--- Supplied information Enclosed Below ---

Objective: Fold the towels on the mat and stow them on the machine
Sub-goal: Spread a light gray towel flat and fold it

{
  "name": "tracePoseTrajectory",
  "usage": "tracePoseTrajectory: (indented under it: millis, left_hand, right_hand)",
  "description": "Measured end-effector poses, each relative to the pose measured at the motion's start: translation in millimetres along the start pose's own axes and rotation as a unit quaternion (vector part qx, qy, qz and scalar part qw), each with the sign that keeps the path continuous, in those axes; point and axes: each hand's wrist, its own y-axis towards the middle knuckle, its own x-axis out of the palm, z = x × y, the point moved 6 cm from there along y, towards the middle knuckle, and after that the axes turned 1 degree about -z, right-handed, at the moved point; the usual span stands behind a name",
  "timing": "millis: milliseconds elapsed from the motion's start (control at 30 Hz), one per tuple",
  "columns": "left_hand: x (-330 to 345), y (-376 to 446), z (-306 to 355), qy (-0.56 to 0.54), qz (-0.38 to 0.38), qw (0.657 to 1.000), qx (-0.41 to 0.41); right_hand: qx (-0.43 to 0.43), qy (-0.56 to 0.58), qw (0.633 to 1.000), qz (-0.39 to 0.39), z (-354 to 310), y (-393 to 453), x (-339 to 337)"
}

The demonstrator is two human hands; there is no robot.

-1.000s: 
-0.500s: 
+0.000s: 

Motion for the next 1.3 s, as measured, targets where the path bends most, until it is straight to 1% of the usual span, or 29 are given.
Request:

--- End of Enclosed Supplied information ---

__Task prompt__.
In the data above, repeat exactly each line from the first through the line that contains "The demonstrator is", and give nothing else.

__Answer space__.
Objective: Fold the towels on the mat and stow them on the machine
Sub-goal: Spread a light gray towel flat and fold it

{
  "name": "tracePoseTrajectory",
  "usage": "tracePoseTrajectory: (indented under it: millis, left_hand, right_hand)",
  "description": "Measured end-effector poses, each relative to the pose measured at the motion's start: translation in millimetres along the start pose's own axes and rotation as a unit quaternion (vector part qx, qy, qz and scalar part qw), each with the sign that keeps the path continuous, in those axes; point and axes: each hand's wrist, its own y-axis towards the middle knuckle, its own x-axis out of the palm, z = x × y, the point moved 6 cm from there along y, towards the middle knuckle, and after that the axes turned 1 degree about -z, right-handed, at the moved point; the usual span stands behind a name",
  "timing": "millis: milliseconds elapsed from the motion's start (control at 30 Hz), one per tuple",
  "columns": "left_hand: x (-330 to 345), y (-376 to 446), z (-306 to 355), qy (-0.56 to 0.54), qz (-0.38 to 0.38), qw (0.657 to 1.000), qx (-0.41 to 0.41); right_hand: qx (-0.43 to 0.43), qy (-0.56 to 0.58), qw (0.633 to 1.000), qz (-0.39 to 0.39), z (-354 to 310), y (-393 to 453), x (-339 to 337)"
}

The demonstrator is two human hands; there is no robot.

The exercise has been answered in full.